* Exercise aim: Below are the records; copy each line in which "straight" can be found.
::::::
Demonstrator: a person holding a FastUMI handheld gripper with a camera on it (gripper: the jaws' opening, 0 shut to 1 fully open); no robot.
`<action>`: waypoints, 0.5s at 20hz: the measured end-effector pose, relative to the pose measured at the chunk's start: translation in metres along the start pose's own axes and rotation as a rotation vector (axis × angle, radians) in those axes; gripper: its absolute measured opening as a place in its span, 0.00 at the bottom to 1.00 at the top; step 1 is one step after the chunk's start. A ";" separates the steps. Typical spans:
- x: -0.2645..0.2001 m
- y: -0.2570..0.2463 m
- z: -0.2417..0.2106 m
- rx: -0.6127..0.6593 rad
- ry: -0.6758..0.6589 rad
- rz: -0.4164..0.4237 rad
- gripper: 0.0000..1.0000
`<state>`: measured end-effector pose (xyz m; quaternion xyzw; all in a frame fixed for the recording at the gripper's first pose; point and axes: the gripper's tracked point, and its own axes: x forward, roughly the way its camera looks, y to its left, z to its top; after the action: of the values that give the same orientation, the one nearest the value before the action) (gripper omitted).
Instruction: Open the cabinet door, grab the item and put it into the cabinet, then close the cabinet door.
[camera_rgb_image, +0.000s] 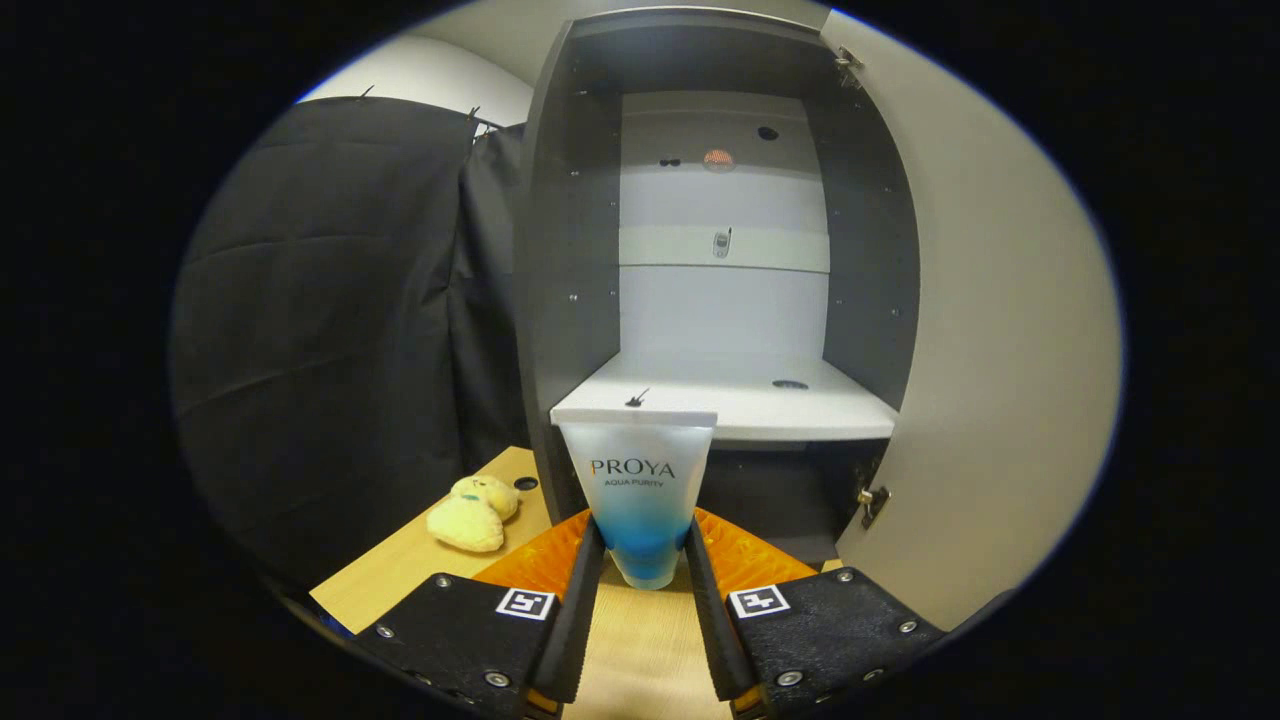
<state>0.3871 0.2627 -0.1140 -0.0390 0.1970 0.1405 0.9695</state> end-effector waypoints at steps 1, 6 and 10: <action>0.006 -0.005 0.011 0.001 -0.009 0.000 0.49; 0.039 -0.021 0.061 0.019 -0.034 0.013 0.49; 0.071 -0.029 0.095 0.042 -0.047 0.019 0.49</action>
<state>0.4937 0.2656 -0.0546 -0.0133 0.1777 0.1465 0.9730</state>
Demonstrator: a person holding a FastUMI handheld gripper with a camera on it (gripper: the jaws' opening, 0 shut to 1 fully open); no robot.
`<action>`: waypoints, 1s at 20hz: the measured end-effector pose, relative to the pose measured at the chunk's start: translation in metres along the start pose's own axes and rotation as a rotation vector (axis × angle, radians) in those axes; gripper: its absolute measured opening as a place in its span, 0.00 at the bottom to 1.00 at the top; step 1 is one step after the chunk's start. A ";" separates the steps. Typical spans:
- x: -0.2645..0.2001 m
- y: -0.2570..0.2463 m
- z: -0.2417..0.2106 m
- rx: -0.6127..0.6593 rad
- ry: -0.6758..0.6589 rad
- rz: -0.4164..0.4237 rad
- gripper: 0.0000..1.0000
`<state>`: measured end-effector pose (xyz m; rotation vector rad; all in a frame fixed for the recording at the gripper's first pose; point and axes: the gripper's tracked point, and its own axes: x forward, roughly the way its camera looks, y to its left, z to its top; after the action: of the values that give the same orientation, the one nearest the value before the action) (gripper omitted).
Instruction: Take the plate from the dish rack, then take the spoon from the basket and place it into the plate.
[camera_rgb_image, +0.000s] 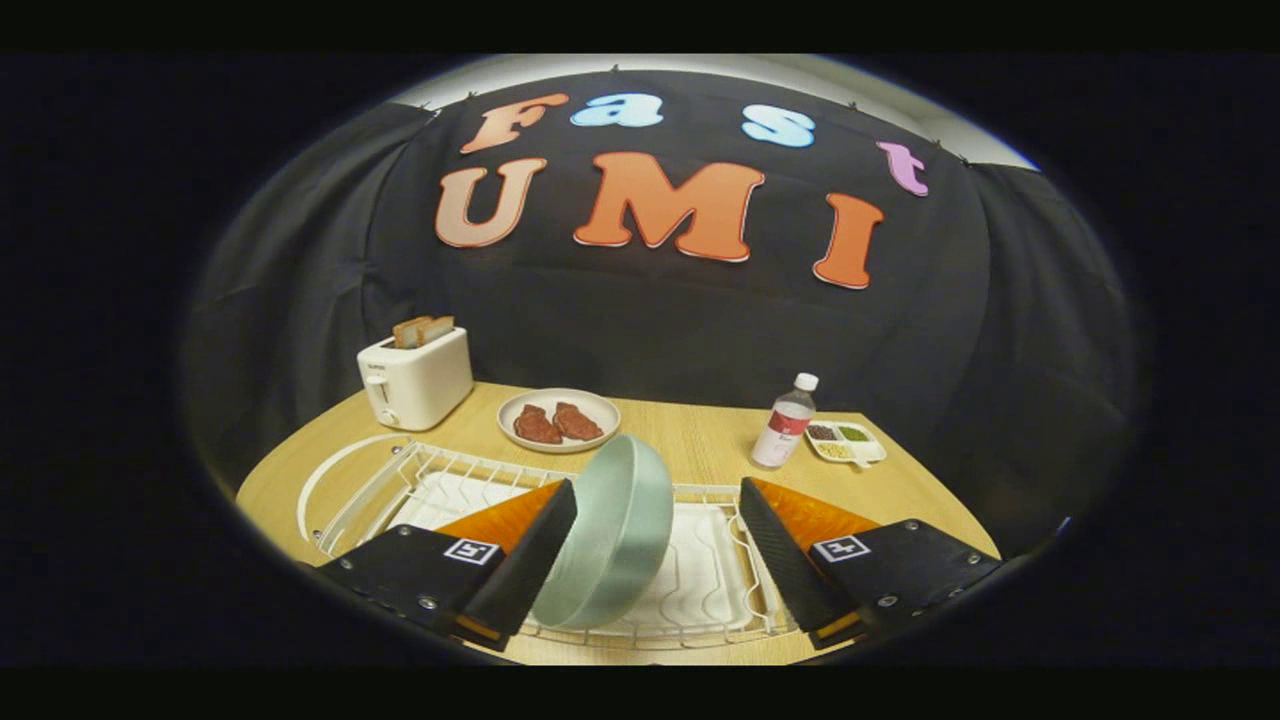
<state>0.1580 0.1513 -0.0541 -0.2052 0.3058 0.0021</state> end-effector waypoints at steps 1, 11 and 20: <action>0.005 0.002 -0.009 0.019 0.046 0.001 0.98; 0.021 0.024 -0.044 0.161 0.232 -0.019 0.43; 0.020 0.021 -0.033 0.150 0.218 -0.097 0.30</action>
<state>0.1665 0.1646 -0.0948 -0.0707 0.5110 -0.1391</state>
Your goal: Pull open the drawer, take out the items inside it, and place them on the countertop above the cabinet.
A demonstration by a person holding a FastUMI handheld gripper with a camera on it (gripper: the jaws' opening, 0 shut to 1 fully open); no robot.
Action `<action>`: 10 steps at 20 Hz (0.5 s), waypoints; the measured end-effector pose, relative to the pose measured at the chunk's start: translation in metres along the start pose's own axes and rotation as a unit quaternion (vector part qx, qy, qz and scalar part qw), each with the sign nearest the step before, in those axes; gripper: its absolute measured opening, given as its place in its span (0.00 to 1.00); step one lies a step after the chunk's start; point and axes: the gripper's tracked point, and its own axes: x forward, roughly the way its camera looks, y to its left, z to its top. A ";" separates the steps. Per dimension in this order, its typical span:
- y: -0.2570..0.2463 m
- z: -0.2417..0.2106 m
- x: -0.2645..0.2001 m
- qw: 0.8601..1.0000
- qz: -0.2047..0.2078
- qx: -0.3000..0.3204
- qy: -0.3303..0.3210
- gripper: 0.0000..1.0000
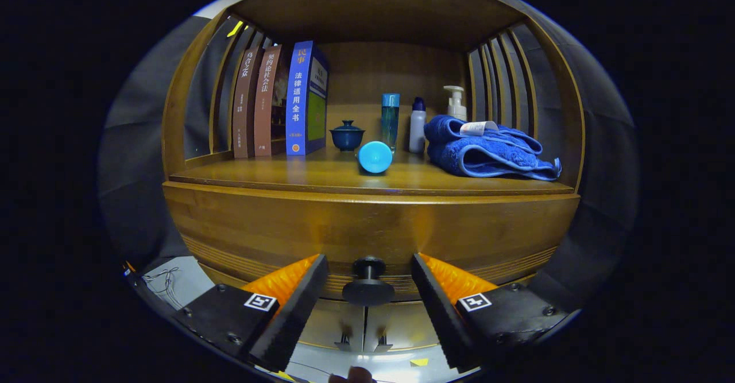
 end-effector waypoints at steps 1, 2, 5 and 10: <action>0.005 0.003 -0.002 1.000 0.009 0.008 -0.004 0.99; 0.005 0.008 -0.006 1.000 0.010 0.008 -0.012 1.00; 0.005 0.026 -0.024 0.999 0.007 0.005 -0.034 0.99; 0.000 0.062 -0.069 0.998 0.001 -0.020 -0.067 0.99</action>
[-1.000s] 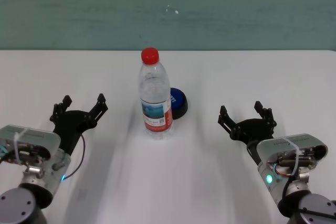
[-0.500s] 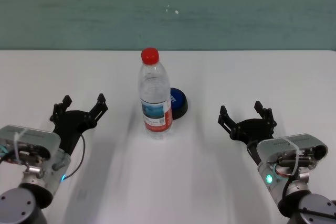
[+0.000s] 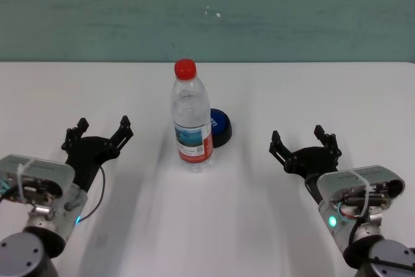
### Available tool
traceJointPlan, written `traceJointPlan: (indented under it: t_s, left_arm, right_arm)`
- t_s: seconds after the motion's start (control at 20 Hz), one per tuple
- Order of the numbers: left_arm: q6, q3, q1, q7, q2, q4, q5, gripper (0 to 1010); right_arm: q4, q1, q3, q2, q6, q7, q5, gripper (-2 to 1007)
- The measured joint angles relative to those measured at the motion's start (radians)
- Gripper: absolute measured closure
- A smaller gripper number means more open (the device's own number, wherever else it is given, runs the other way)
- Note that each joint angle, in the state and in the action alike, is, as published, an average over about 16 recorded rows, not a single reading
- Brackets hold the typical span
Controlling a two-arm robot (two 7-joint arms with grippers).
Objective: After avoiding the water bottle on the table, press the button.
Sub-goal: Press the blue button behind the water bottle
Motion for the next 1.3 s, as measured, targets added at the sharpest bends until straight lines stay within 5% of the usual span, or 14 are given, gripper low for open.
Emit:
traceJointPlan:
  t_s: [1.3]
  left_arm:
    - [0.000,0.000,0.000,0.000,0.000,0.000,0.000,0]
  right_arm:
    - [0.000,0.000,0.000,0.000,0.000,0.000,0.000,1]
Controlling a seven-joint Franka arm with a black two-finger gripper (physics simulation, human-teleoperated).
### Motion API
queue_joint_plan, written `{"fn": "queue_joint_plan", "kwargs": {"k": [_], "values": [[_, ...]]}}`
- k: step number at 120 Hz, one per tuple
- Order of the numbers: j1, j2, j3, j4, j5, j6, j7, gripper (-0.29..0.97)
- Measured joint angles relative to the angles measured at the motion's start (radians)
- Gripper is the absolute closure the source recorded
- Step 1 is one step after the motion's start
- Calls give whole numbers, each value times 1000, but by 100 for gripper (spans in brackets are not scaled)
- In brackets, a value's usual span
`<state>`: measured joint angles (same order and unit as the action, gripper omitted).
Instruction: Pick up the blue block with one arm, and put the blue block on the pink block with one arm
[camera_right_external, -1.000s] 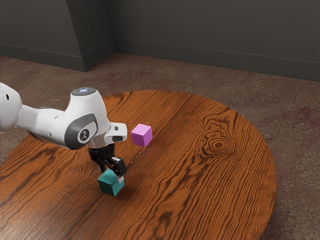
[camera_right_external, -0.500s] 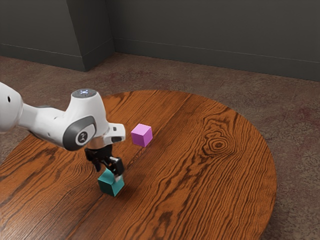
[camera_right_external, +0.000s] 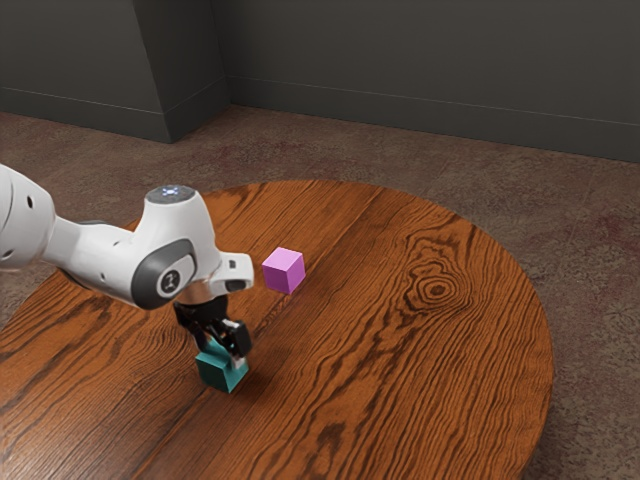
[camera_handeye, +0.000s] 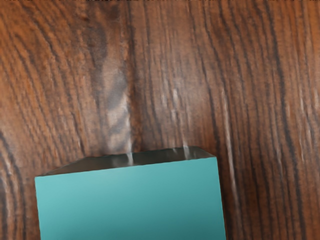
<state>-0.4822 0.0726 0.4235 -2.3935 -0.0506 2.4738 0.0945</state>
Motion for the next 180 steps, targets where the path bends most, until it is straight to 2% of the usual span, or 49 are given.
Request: {"fn": "queue_joint_plan", "kwargs": {"k": [52,134,157,180], "values": [[-18,28,20,4,-6,20,30,2],[-26,81,21,8,-51,52,47,2],[-42,79,39,8,-49,53,42,30],[-56,72,58,8,-33,56,22,36]]}}
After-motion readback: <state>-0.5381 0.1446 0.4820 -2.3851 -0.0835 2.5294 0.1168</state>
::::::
* Reply to the task:
Motion for the next 1.3 s, as measured, targets added at the sharpest bends until straight lines stay within 5% of the usual span, or 14 are given, gripper low for open.
Motion for the next 180 steps, targets where the path bends most, until it is straight to 2% of the usual span, or 49 are given.

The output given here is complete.